Diante dessas considerações, impõe-se, ainda, o deferimento de forma provisória da gratuidade da justiça.
Ante o exposto, com fulcro no art. 1.019, inciso I, do CPC, DEFERE-SE o pedido de efeito suspensivo, a fim de sustar a decisão agravada no que tange ao comando de recolhimento das custas iniciais, autorizando-se, ainda, que eventual pagamento das custas e despesas processuais, incluído o preparo, seja postergado para o final da tramitação processual deste recurso.
Comunique-se o juízo a quo sobre o teor dessa decisão.
Intime-se a parte agravada para que, no prazo de 15 (quinze) dias, querendo, apresente resposta e junte a documentação que entender necessária ao julgamento do recurso (art. 1.019, II, do CPC), observando-se, se for o caso, a prerrogativa de prazo em dobro conferida à Defensoria Pública (art. 186 do CPC).

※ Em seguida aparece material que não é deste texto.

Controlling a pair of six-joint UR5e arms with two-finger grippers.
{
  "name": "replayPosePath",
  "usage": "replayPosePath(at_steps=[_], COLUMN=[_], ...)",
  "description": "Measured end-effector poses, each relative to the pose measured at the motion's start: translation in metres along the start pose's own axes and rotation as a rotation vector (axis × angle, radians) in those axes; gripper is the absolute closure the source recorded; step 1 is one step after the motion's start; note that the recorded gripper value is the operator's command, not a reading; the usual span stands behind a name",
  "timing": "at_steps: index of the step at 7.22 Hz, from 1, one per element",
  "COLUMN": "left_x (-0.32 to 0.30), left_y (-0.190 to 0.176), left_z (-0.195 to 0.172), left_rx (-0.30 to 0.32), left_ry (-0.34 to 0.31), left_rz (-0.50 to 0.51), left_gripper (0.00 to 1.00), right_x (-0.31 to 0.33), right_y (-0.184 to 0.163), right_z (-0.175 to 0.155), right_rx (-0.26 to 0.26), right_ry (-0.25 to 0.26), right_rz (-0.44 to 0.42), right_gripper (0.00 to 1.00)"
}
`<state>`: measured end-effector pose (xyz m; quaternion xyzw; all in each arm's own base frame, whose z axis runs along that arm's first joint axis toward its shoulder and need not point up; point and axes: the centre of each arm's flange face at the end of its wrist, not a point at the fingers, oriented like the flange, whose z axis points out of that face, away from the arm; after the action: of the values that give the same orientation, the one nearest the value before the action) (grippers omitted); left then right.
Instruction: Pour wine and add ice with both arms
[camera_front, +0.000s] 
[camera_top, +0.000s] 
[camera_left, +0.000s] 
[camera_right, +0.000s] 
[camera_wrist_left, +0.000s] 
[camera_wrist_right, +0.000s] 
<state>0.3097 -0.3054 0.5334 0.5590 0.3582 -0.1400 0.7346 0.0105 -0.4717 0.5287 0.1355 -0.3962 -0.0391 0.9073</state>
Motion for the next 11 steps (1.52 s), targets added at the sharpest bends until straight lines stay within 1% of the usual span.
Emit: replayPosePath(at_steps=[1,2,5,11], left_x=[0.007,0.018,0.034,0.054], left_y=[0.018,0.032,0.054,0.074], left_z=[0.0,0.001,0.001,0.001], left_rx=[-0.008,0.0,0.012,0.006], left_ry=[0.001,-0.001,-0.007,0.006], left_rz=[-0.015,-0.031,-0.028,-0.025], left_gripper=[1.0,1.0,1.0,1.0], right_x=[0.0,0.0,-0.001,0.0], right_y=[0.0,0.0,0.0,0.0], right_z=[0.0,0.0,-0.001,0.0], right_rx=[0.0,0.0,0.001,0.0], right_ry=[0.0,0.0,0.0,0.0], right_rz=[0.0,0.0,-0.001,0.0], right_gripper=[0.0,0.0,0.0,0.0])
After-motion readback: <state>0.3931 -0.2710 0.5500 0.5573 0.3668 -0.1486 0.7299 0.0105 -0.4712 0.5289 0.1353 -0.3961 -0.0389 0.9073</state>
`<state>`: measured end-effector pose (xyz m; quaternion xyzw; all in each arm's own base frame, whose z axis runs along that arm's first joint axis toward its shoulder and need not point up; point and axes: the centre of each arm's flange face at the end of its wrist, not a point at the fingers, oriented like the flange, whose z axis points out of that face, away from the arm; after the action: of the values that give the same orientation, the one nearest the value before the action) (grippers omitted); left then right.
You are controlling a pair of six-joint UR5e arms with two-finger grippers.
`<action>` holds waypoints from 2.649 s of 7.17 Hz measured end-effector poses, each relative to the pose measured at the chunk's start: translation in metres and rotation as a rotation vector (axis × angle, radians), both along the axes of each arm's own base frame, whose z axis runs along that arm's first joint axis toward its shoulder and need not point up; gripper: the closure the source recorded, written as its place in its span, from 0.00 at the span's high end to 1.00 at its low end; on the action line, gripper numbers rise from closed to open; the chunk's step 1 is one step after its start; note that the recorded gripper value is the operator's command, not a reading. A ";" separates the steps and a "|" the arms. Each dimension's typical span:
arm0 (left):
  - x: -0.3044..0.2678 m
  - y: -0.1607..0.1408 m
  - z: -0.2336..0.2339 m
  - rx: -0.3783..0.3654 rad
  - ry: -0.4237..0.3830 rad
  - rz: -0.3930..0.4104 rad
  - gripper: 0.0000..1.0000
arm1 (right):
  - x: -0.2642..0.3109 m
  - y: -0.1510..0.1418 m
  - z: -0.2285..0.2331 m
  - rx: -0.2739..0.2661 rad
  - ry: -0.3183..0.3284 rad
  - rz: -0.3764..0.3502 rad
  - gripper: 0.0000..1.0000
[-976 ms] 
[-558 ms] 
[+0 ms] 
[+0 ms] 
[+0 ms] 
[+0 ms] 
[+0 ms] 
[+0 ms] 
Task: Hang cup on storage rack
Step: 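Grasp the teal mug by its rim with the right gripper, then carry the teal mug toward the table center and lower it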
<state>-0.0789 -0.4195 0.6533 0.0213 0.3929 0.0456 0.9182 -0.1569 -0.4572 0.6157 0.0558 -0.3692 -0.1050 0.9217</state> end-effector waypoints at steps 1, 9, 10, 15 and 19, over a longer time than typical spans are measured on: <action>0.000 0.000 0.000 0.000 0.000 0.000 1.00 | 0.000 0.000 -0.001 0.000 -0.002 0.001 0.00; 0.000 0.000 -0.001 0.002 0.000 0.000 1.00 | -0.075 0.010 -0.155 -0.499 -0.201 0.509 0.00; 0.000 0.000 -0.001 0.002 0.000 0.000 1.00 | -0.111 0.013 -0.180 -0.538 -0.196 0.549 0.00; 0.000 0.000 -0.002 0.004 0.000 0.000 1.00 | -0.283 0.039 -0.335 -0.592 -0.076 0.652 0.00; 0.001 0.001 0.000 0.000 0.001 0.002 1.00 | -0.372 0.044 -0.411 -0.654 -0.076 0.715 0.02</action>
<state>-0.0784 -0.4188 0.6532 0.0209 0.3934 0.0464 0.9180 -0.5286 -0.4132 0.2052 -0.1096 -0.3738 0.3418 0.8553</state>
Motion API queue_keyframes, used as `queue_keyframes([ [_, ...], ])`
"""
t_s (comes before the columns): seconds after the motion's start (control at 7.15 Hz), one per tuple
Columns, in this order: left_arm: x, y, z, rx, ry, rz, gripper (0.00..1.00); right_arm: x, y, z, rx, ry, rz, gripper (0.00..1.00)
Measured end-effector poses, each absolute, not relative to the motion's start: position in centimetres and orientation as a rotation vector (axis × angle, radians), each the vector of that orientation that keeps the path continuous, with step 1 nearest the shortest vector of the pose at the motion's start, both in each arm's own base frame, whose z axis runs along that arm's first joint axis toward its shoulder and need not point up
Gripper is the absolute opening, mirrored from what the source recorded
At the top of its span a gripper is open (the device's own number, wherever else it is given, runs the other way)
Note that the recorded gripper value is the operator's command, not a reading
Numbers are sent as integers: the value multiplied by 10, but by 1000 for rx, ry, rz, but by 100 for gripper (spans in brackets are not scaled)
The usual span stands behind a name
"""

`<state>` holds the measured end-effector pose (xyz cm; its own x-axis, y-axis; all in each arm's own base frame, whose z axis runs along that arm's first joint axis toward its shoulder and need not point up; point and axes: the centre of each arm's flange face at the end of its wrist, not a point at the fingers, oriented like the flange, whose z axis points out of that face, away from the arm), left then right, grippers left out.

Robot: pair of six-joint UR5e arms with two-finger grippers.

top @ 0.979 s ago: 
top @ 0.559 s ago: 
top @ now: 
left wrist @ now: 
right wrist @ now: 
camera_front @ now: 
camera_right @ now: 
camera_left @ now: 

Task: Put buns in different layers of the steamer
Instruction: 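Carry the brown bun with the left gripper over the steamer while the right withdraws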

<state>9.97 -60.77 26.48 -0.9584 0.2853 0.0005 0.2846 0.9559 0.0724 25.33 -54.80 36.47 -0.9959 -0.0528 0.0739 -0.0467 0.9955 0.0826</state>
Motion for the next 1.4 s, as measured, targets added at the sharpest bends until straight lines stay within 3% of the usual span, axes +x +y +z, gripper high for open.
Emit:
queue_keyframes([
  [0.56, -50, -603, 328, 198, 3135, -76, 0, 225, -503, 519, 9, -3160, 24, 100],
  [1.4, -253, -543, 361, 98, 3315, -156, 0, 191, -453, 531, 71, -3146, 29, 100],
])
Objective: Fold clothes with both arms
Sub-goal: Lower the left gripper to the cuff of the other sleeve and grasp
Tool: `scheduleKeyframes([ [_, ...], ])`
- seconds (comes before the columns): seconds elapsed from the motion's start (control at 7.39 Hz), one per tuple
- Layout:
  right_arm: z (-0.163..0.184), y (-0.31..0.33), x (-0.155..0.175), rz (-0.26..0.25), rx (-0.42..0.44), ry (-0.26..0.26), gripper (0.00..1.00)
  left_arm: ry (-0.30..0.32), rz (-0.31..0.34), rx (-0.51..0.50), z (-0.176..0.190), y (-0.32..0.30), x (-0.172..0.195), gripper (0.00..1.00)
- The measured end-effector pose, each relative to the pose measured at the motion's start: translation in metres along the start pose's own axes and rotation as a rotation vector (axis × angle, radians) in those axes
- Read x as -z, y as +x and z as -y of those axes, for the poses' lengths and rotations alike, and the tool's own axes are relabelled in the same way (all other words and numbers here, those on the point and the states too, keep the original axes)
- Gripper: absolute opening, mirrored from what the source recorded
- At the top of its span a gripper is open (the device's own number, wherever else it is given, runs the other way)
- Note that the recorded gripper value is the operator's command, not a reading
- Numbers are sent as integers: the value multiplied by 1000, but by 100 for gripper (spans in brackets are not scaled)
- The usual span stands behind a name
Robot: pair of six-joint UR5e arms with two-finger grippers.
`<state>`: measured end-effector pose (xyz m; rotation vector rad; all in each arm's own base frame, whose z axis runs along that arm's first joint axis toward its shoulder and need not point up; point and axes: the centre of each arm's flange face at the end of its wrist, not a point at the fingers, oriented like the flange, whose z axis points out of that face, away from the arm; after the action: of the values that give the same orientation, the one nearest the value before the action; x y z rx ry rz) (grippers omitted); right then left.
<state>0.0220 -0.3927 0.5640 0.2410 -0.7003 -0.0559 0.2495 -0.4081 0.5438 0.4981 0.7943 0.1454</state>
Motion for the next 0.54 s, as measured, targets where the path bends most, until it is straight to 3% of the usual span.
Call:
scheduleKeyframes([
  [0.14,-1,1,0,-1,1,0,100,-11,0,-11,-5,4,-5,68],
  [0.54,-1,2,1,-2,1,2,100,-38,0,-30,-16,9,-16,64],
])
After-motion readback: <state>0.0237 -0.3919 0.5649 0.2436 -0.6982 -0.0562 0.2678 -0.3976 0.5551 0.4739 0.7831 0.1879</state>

Intime-se. Após, voltem conclusos.
assinado por GLADYS AFONSO, Desembargadora Relatora, na forma do artigo 1º, inciso III, da Lei 11.419, de 19 de dezembro de 2006. A conferência da autenticidade do documento está disponível no endereço eletrônico https://2g.tjsc.jus.br//verifica.php, mediante o preenchimento do código verificador 7243284v3 e do código CRC ea854fc2.
Informações adicionais da assinatura:
Signatário (a): GLADYS AFONSO
Data e Hora: 19/12/2025, às 16:26:11
5107543-60.2025.8.24.0000 7243284 .V3
Conferência de autenticidade emitida em 14/01/2026 22:30:42.